Ao se considerar que Chris se dispõe a viver e experimentar a literatura que o inspira, isso porque leva consigo na viagem obras de autores como Jack London, Thoreau e Tolstoi, pode-se afirmar que ele vivencia a experiência com objetos que lhe falavam sobre o mundo, os sentimentos e as relações do ser com a natureza, com o outro e consigo, e, assim, mais do que acatar esses pensamentos como filosofia, poesia ou literatura, introjeta-os como experiência, ao sentido que Husserl propõe: centrando no indivíduo e em sua subjetividade o verdadeiro valor para o conhecimento.
Diferente do que é possível pensar, o intuito de Chris não é simplesmente isolar-se do convívio social como um homem amargurado e misantropo, antissocial e sem capacidade de empatia nem alegria de viver. Sua jornada como Alex Supertramp o leva a interagir com pessoas aparentemente desinteressantes, à margem da sociedade capitalista norte-americana, à margem dos reconhecimentos pautados por conquistas materiais ou sucesso no campo da realização familiar – a ser exposto e reconhecido socialmente.

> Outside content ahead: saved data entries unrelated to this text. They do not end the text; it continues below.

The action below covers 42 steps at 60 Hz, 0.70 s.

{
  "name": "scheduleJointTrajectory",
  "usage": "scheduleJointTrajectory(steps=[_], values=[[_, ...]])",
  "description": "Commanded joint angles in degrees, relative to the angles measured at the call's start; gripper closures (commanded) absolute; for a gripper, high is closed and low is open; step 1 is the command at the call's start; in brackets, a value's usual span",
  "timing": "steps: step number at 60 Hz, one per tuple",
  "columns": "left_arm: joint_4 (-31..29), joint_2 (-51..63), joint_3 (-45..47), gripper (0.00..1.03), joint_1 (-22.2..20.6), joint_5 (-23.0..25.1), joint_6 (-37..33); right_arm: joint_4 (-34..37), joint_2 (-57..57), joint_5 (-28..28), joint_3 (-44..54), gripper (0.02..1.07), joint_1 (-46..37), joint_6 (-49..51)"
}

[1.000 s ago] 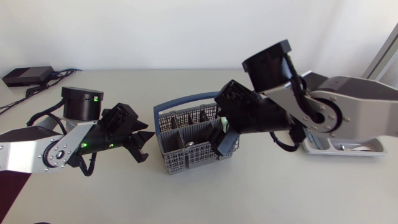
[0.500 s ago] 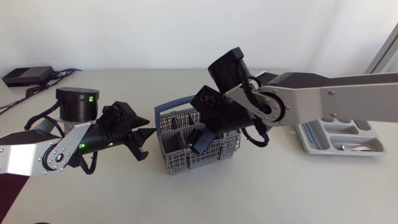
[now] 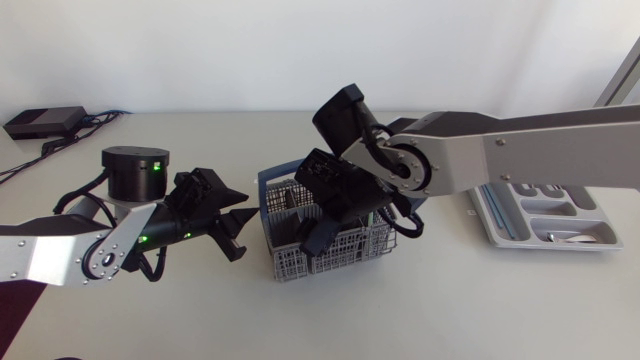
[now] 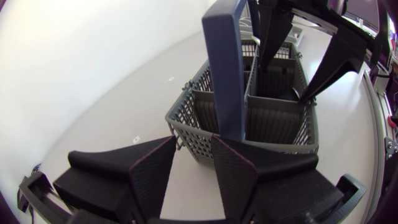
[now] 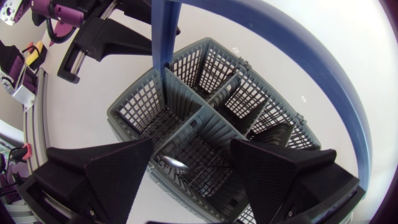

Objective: Sort the cutlery from the basket into the organizer compartments.

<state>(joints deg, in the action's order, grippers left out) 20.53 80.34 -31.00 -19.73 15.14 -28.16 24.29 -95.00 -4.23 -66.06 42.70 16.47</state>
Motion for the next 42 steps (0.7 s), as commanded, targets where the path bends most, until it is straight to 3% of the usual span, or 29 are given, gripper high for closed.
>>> scheduleJointTrajectory(steps=[1, 42], values=[[-0.4, 2.5, 0.2, 0.62, -1.5, 1.0, -0.4, 2.3, -2.4, 0.4, -0.8, 0.18, 0.8, -0.2], [0.7, 3.6, -0.7, 0.62, -2.5, 0.9, -0.2, 8.1, 0.0, 2.5, -2.8, 0.18, -0.9, -2.1]])
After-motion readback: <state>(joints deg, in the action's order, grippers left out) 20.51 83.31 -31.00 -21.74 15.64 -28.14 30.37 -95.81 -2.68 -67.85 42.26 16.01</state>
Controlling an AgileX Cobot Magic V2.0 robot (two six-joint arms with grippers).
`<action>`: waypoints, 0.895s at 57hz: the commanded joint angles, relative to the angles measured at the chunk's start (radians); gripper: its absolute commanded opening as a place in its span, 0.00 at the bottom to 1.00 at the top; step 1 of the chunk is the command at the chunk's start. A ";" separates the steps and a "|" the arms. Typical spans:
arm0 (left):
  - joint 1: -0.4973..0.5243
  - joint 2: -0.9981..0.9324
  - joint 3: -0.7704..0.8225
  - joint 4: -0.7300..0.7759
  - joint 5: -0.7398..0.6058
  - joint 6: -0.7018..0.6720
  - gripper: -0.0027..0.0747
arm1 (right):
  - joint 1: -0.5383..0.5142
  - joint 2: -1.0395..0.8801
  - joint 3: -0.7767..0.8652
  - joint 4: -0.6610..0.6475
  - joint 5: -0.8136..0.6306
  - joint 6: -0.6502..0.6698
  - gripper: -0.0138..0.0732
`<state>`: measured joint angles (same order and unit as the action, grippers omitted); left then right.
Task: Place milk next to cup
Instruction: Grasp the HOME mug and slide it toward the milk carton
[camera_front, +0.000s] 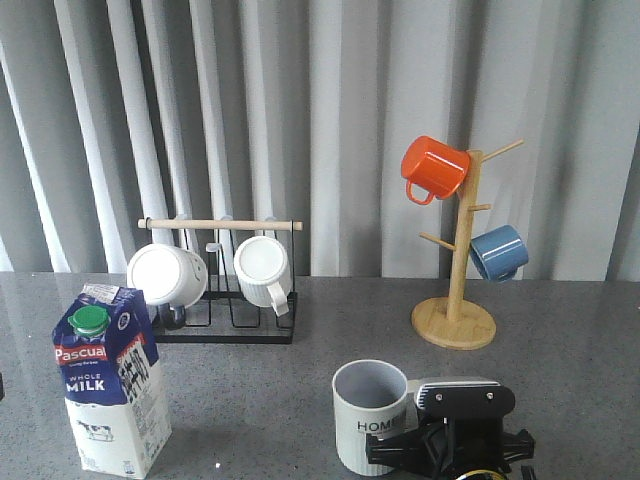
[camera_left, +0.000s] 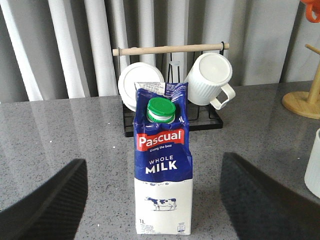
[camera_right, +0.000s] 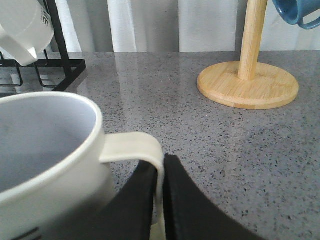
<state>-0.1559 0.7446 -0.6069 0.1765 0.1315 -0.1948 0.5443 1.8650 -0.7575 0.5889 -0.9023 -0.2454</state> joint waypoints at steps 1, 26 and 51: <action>-0.006 -0.001 -0.026 -0.005 -0.064 -0.009 0.71 | 0.000 -0.033 -0.023 -0.052 -0.053 -0.009 0.15; -0.006 -0.001 -0.026 -0.005 -0.060 -0.009 0.71 | 0.000 -0.042 -0.023 -0.121 0.063 -0.063 0.27; -0.006 -0.001 -0.026 -0.005 -0.057 -0.009 0.71 | 0.000 -0.081 -0.020 -0.090 0.115 -0.074 0.47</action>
<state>-0.1559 0.7446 -0.6069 0.1765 0.1354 -0.1948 0.5443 1.8500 -0.7604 0.4996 -0.7471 -0.3039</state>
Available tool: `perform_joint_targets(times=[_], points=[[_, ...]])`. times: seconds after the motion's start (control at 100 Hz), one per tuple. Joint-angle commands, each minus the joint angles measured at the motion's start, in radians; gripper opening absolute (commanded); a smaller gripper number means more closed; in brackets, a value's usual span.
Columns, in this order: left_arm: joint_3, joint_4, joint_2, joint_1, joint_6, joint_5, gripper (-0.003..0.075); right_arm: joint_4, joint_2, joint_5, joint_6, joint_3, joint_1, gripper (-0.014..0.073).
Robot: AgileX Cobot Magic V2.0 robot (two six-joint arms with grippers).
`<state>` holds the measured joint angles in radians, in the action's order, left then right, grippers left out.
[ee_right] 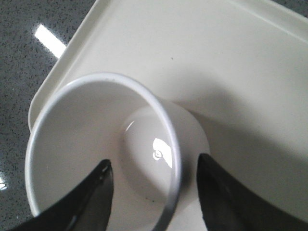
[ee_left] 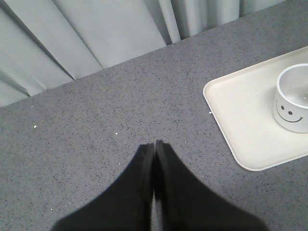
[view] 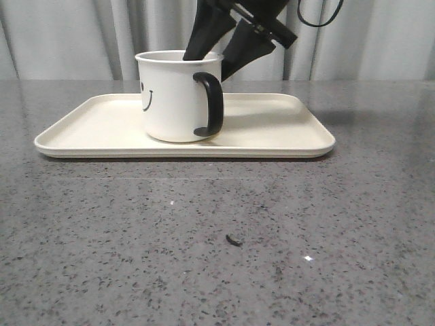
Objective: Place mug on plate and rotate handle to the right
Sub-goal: 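Lower the right gripper into the mug and grasp its rim, then lift the mug with the right gripper and rotate it, turning the handle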
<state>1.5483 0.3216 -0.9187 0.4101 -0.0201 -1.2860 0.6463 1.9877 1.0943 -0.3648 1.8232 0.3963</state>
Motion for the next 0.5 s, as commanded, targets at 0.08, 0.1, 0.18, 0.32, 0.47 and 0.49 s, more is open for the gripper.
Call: perform_joint_targets(times=[0.08,0.1,0.18,0.32,0.47,0.49], points=[[0.018,0.017,0.004,0.006,-0.010,0.023,-0.0019,0.042,-0.037,-0.030,-0.004,0.031,0.002,0.0361],[0.018,0.017,0.004,0.006,-0.010,0.023,-0.0019,0.042,-0.037,-0.030,-0.004,0.031,0.002,0.0341],[0.018,0.017,0.004,0.006,-0.010,0.023,-0.0019,0.042,-0.037,-0.033,-0.004,0.031,0.002,0.0225],[0.018,0.017,0.004,0.006,-0.010,0.023,-0.0019,0.042,-0.037,-0.039,-0.004,0.031,0.002,-0.0002],[0.018,0.017,0.004,0.006,-0.010,0.023,-0.0019,0.051,-0.037,-0.042,-0.004,0.037,0.002,-0.0063],[0.018,0.017,0.004,0.006,-0.010,0.023,-0.0019,0.054,-0.037,-0.041,-0.004,0.039,0.002,-0.0063]])
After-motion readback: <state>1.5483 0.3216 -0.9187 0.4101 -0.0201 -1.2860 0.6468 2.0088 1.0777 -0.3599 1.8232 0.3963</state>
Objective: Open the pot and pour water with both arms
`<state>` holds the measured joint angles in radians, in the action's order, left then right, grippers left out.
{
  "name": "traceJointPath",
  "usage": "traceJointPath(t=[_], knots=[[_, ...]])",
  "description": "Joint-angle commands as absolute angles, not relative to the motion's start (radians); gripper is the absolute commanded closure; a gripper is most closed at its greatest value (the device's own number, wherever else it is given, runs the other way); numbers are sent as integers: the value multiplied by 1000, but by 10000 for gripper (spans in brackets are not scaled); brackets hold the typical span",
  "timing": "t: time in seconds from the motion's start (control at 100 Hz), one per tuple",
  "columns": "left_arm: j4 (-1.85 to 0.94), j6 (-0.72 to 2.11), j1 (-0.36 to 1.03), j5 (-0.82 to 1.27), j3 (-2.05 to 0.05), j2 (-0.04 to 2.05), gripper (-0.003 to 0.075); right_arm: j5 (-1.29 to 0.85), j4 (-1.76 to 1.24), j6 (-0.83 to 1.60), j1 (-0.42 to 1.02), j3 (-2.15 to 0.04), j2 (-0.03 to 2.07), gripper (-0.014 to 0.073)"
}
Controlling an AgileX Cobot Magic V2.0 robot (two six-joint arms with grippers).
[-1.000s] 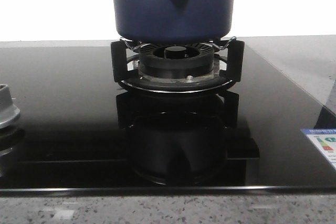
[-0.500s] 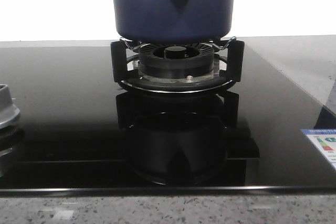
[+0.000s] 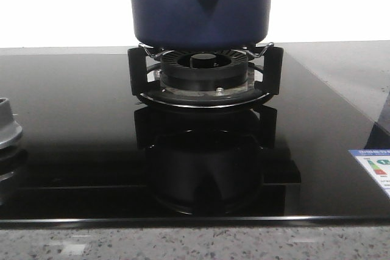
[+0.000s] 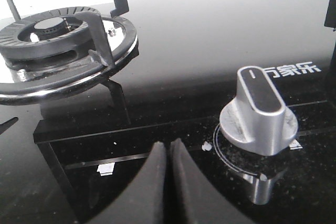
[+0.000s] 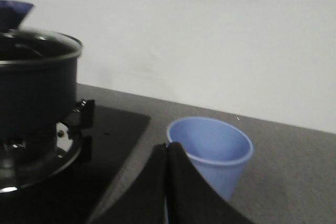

Ele interage com pessoas que vivem suas angústias e experiências delicadas, pagando por escolhas que fizeram de modo mais emocional ou racional, e a quem, ao dar ouvidos, permite ter voz. É assim com o casal Raney e Jan, a jovem Tracy, Wayne Westerberg e o solitário Ron Franz, todos que, apesar das tragédias pessoais, de alguma forma, têm suas vidas em algum ponto ressignificadas com o rápido contato com Alex. Ele os ouve, aprende com eles, porém mais como um filósofo empático – ou um terapeuta , do que como alguém que, identificado-se com os sofrimentos alheios, responde emocionalmente a isso com o desejo de apresentar uma solução ou julgamento - pois, provavelmente, ao romper com as instituições sociais para vir-a-ser, ele decidiu como não deveria ser e, portanto, agir.
Logo, sua história não trata exatamente sobre solidão, mas do uso e experiência da solitude, que o levará ao Alasca e lhe propiciará ter contato com a vida selvagem em seus múltiplos aspectos. Não seria ela possivelmente a experiência definitiva e cristalizada de estar só, mas a experiência de respostas e de contato com uma essência mais profunda e capaz de responder a um desejo de Chris-Alex de encontrar e vivenciar um sentido para sua existência. Contudo, a morte, enquanto ele estava em estado de isolamento social, após dois anos dessa aventura de conhecimento e autoconhecimento, forneceu a Chris-Alex também uma compreensão empírica que não deve ser percebida como um arrependimento ou uma grande moral para que outros não busquem experiências como a dele, mas sim como uma exaltação à vida e ao potencial humano de interagir em bases mais profundas e para além dos convencionalismos e filtros sociais. Conclui Chris-Alex, em sua jornada interrompida: “Felicidade só é real quando compartilhada”. Deixa ele uma afirmação simples para não ser explicada em tratados filosóficos, tampouco debatida, contestada ou defendida. Se é possível assim dizer, sua afirmação propõe a experiência do compartilhamento das emoções em seu sentido mais genuíno e puro, dentro da dimensão em princípio humana e, mais do que é comum à média humana, na dimensão transcendente e capaz de conferir ao ente que pensa a si próprio uma energia vital para se relacionar com a realidade e seus desafios com maior serenidade e autonomia.